A Timeline for Understanding Joint Employment
From 1984 until 2015, the NLRB evaluated joint employment by assessing whether the alleged joint employers “shared or codetermined” the essential terms and conditions of employment, “including hiring, firing, discipline, supervision and direction,” and held that “[t]he essential element in this analysis [was] whether a putative joint employer’s control over employment matters is direct and immediate.”
Then, on August 27, 2015, the NLRB greatly expanded the scope of relationships that could potentially constitute joint employment, and held that “[r]eserved authority to control terms and conditions of employment, even if not exercised, is clearly relevant to the joint-employment inquiry,” and that “control exercised indirectly—such as through an intermediary—may establish joint-employer status.” Then, on December 14, 2017, the NLRB reversed its 2015 decision, and returned to its pre-2015 standard, though it ultimately found that the companies at issue were joint employers even under the pre-2015 standard. However, less than three months later, on February 26, 2018, the NLRB vacated its 2017 ruling, due to a finding by the Board’s Designated Agency Ethics Official that one of the members should have recused himself from participation in that case. Therefore, the NLRB’s more expansive 2015 ruling is once again the agency’s official interpretation of joint employment under the NLRA.
To help clarify and unify the standards for analyzing joint employment, the U.S. House of Representatives passed a bipartisan bill in November 2017 called the “Save Local Business Act,” which was designed to provide a single definition of joint employment under both the FLSA and NLRA which would require direct, actual and immediate control. That bill has not been the subject of any action in the Senate, and is therefore not yet law.

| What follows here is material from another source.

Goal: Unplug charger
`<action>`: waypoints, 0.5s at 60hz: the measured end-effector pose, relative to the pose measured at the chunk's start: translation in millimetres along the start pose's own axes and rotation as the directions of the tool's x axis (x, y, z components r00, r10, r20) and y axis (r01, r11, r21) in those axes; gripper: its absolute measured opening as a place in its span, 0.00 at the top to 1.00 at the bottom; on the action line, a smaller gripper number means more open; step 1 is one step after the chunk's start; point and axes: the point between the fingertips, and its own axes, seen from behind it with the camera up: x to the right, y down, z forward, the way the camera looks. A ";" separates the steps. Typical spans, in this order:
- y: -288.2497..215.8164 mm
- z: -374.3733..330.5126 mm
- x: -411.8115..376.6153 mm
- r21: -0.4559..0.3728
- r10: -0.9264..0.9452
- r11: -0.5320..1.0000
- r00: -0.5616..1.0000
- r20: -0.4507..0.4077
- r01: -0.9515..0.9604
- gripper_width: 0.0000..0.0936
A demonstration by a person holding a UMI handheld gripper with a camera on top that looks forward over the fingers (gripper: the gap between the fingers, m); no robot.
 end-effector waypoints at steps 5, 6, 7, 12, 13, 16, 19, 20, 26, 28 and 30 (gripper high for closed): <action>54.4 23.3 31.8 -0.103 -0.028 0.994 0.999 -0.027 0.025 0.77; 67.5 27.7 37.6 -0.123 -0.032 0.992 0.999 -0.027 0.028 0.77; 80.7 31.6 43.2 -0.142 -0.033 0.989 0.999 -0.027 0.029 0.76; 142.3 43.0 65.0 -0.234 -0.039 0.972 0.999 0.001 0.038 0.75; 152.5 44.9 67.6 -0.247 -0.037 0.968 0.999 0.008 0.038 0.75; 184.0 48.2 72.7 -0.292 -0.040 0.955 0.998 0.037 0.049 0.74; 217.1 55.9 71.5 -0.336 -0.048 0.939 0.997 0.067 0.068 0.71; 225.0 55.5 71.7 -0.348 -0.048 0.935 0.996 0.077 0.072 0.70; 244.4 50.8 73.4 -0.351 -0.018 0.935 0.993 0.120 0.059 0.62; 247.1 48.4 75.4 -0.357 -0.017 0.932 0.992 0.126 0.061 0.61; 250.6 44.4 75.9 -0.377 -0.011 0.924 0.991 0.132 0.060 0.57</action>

While the NLRB’s reversal of its onerous 2015 standard may have initially relieved some of the urgency motivating this bill, the most recent change in the NLRB’s position demonstrates the current instability of this area of the law, and passage of this bill would greatly clarify the legal standard for joint employment across legal contexts, and lessen the severity of future swings from the NLRB resulting from changes in the partisan makeup of the Board.
That said, even if the Save Local Business Act passed, it would not eliminate the risk of joint employment in the franchise context. Indeed, the NLRB’s 2017 decision (which would effectively be codified if the pending bill became law) ultimately found that the parties before the Board were joint employers even under the less exacting standard.
Bottom Line
Franchisers’ joint employment risk remains a live, fluid and significant threat, and franchisers should continue to critically assess any personnel-oriented quality control measures that potentially cross the line into creating unintended employment relationships with all of their franchisees’ employees.